#### [Your task]
Print verbatim every line starting at the one that contains "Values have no" and ending at the final line of the records; include both endpoints.

#### [Records provided]

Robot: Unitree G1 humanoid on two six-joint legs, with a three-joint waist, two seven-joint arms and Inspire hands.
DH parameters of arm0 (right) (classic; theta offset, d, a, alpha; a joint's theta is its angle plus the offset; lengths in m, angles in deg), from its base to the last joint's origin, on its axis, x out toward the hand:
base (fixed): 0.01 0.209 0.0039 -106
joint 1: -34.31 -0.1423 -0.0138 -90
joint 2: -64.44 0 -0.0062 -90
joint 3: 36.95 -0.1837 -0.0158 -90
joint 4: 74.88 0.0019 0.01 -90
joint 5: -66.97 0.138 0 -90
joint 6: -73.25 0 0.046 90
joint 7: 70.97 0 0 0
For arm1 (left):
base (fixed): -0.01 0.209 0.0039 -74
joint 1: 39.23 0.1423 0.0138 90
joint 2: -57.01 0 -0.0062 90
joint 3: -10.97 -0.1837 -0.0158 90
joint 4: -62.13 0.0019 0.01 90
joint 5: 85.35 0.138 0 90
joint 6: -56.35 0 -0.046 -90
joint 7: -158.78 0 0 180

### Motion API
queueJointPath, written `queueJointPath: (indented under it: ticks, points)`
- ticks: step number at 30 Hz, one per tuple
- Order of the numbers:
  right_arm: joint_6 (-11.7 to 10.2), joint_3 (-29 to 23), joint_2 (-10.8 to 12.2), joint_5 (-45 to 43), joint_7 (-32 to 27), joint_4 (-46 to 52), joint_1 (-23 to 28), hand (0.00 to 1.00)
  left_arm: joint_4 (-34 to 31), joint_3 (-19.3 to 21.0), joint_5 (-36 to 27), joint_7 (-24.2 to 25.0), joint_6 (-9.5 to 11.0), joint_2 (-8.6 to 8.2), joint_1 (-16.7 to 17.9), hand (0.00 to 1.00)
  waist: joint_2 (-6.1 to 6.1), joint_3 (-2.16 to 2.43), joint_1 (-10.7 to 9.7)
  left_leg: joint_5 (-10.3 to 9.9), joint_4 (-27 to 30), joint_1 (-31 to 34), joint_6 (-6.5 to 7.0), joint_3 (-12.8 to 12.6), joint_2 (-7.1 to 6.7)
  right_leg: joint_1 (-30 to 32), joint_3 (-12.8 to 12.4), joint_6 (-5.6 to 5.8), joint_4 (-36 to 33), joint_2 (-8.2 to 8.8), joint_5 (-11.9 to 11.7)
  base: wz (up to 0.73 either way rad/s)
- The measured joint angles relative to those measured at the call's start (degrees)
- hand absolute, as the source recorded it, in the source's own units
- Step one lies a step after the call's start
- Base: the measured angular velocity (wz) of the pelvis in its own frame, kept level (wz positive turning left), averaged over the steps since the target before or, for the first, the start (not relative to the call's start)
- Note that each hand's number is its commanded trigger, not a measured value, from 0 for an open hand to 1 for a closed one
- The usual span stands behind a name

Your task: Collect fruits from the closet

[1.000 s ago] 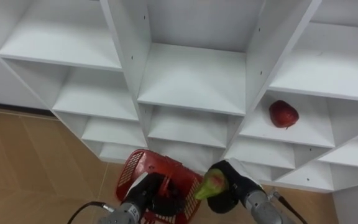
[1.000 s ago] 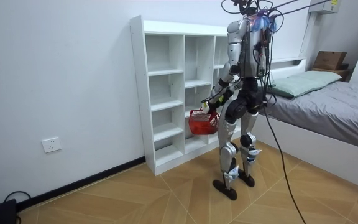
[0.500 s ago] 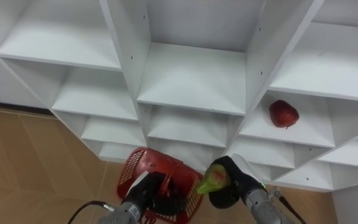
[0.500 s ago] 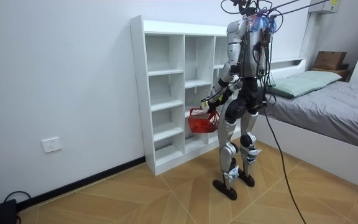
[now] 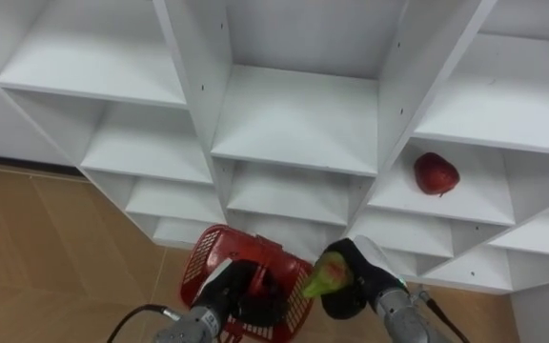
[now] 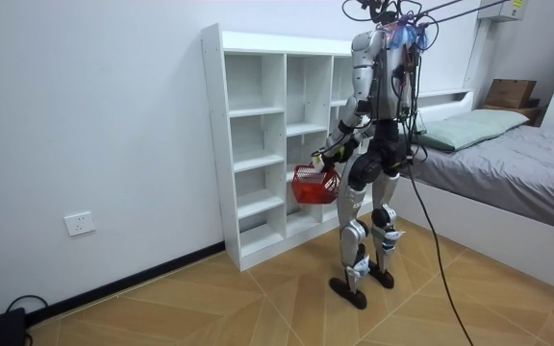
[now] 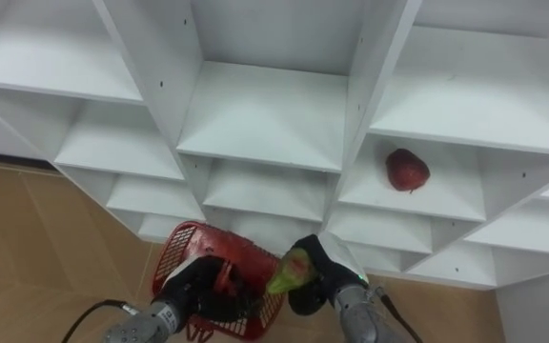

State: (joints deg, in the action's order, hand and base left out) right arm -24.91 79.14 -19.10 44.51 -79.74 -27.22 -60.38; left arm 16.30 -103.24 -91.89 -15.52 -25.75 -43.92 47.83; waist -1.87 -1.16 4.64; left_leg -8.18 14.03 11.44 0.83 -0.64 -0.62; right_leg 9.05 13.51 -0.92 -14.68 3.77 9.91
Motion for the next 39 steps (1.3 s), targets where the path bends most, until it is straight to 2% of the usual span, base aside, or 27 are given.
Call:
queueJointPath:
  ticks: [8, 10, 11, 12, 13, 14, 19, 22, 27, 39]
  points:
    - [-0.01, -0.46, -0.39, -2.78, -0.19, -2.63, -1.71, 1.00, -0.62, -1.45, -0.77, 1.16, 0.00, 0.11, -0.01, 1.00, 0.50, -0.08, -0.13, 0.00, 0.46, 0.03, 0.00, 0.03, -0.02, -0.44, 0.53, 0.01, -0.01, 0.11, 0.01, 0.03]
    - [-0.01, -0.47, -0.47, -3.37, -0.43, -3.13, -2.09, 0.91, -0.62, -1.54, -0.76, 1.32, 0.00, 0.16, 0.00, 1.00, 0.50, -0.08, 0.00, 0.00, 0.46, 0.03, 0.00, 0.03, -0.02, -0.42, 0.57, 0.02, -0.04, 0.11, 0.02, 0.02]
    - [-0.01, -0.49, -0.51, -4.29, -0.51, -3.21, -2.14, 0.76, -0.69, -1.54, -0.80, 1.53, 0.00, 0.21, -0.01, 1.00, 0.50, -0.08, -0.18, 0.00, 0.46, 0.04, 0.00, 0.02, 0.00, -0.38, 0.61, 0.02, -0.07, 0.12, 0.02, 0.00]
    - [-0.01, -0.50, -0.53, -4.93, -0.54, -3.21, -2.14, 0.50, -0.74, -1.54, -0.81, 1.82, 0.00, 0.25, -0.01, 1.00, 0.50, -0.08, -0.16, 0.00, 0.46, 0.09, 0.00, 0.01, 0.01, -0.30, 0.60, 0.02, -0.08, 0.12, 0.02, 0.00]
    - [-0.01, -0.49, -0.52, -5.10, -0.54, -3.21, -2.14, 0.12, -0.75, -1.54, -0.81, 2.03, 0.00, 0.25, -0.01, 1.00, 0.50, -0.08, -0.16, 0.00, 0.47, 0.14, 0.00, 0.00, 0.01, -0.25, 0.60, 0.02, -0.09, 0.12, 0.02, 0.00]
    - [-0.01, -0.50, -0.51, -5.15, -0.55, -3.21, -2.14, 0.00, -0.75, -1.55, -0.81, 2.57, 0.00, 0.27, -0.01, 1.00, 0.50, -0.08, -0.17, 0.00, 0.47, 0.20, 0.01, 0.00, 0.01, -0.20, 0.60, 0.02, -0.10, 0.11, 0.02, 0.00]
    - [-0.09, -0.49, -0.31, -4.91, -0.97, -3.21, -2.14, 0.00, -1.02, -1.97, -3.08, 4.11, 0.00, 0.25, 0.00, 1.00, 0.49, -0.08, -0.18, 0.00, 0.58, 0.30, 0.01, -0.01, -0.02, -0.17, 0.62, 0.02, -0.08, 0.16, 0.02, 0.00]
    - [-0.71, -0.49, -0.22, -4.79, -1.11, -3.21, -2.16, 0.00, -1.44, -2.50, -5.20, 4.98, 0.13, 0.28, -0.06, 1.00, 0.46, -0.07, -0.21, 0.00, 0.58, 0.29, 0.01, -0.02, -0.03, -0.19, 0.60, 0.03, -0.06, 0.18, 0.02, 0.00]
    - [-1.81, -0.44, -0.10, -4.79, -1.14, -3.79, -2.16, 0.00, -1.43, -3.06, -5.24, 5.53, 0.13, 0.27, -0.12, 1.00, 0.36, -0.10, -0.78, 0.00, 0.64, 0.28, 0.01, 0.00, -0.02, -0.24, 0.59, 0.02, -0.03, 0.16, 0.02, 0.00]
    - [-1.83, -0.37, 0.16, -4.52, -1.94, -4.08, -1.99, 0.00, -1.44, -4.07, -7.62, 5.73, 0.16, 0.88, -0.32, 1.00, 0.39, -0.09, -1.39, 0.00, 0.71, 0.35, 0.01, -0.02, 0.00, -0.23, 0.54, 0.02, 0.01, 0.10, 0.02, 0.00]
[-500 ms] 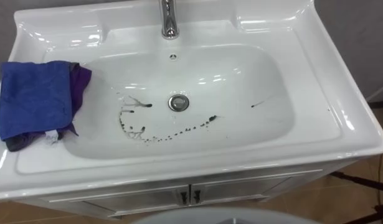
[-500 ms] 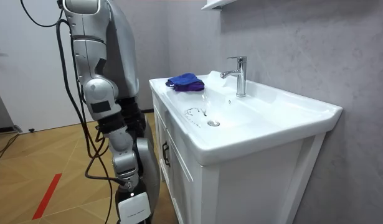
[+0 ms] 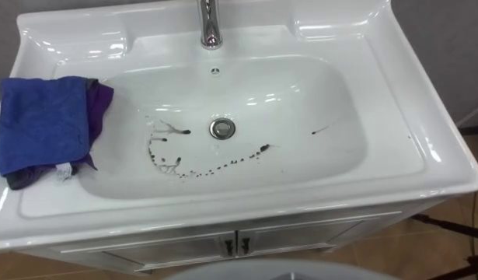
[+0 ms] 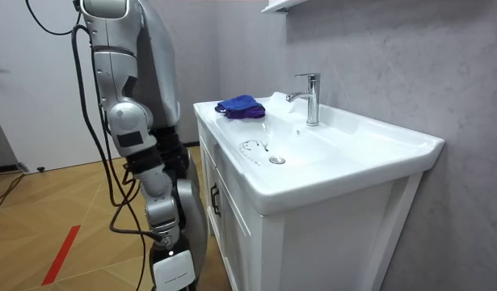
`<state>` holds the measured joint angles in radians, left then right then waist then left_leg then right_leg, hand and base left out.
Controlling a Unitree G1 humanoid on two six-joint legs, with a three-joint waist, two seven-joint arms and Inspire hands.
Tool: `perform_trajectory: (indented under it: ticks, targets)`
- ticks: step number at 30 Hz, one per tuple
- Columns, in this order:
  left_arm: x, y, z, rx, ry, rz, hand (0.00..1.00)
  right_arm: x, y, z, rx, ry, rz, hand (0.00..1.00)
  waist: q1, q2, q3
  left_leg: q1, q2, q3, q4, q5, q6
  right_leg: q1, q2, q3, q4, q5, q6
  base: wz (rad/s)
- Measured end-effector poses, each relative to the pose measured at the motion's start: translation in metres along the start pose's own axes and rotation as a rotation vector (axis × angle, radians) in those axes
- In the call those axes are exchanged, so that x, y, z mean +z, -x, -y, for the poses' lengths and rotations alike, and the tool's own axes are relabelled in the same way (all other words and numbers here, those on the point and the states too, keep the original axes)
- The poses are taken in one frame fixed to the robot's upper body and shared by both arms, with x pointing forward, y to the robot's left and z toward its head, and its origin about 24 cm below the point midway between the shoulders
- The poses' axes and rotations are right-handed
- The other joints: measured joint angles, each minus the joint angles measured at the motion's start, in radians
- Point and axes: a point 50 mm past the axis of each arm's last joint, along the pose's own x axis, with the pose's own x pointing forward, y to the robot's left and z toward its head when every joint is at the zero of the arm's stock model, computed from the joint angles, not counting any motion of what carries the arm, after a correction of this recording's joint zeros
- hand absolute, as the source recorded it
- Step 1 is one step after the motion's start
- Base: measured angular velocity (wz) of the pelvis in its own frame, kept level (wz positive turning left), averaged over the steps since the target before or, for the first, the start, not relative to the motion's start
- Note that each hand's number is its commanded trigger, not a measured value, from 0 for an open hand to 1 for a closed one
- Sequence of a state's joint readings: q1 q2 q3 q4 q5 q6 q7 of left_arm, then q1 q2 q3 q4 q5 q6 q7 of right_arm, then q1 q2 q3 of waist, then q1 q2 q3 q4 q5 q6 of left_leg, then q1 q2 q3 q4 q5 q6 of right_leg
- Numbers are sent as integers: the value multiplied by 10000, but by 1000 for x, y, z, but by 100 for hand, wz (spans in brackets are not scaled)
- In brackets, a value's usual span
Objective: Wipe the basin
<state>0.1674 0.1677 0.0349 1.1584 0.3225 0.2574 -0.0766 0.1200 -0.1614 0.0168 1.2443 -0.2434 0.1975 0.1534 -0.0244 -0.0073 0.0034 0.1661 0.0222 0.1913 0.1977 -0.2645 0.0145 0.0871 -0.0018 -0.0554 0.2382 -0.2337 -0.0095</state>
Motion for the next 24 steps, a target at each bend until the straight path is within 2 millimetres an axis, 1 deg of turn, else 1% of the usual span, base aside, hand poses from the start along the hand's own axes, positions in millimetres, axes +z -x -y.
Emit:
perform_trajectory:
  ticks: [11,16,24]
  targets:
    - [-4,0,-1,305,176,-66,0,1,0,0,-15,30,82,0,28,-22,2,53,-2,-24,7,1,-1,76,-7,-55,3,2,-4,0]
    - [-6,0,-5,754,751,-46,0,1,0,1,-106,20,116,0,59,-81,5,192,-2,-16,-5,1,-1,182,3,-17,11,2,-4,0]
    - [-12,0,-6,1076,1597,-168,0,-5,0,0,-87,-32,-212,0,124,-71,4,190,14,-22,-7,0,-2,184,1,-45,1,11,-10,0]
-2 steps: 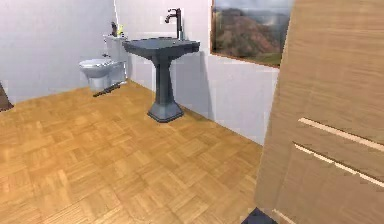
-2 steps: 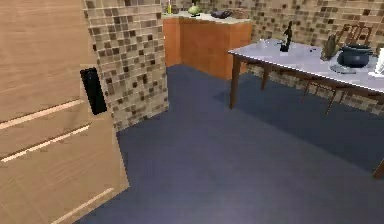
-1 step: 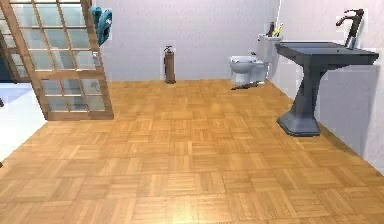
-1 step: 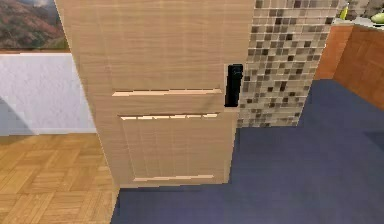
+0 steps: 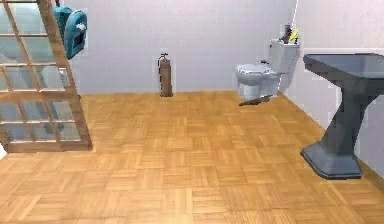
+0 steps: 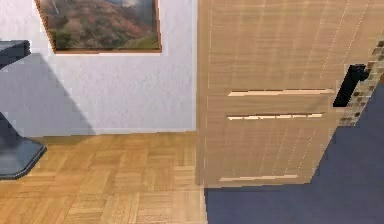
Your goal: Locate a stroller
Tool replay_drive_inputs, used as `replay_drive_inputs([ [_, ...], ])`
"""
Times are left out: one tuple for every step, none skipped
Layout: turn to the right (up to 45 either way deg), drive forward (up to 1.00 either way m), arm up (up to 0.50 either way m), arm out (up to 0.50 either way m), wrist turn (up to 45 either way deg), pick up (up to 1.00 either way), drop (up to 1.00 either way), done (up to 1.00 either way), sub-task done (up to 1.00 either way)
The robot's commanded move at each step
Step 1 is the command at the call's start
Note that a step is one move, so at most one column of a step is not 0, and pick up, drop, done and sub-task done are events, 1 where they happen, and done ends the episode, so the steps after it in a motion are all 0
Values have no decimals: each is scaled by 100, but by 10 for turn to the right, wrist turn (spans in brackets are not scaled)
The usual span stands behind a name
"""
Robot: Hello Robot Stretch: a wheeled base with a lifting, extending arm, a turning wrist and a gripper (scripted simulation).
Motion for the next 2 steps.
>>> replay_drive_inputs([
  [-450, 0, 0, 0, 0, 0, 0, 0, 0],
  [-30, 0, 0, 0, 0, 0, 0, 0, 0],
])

#### [Answer box]
Values have no decimals: each is scaled by 100, but by 10 for turn to the right, wrist turn (spans in brackets are not scaled)
The usual span stands behind a name
"""
Robot: Hello Robot Stretch: a wheeled base with a lifting, extending arm, a turning wrist and a gripper (scripted simulation).
Motion for the next 2 steps.
>>> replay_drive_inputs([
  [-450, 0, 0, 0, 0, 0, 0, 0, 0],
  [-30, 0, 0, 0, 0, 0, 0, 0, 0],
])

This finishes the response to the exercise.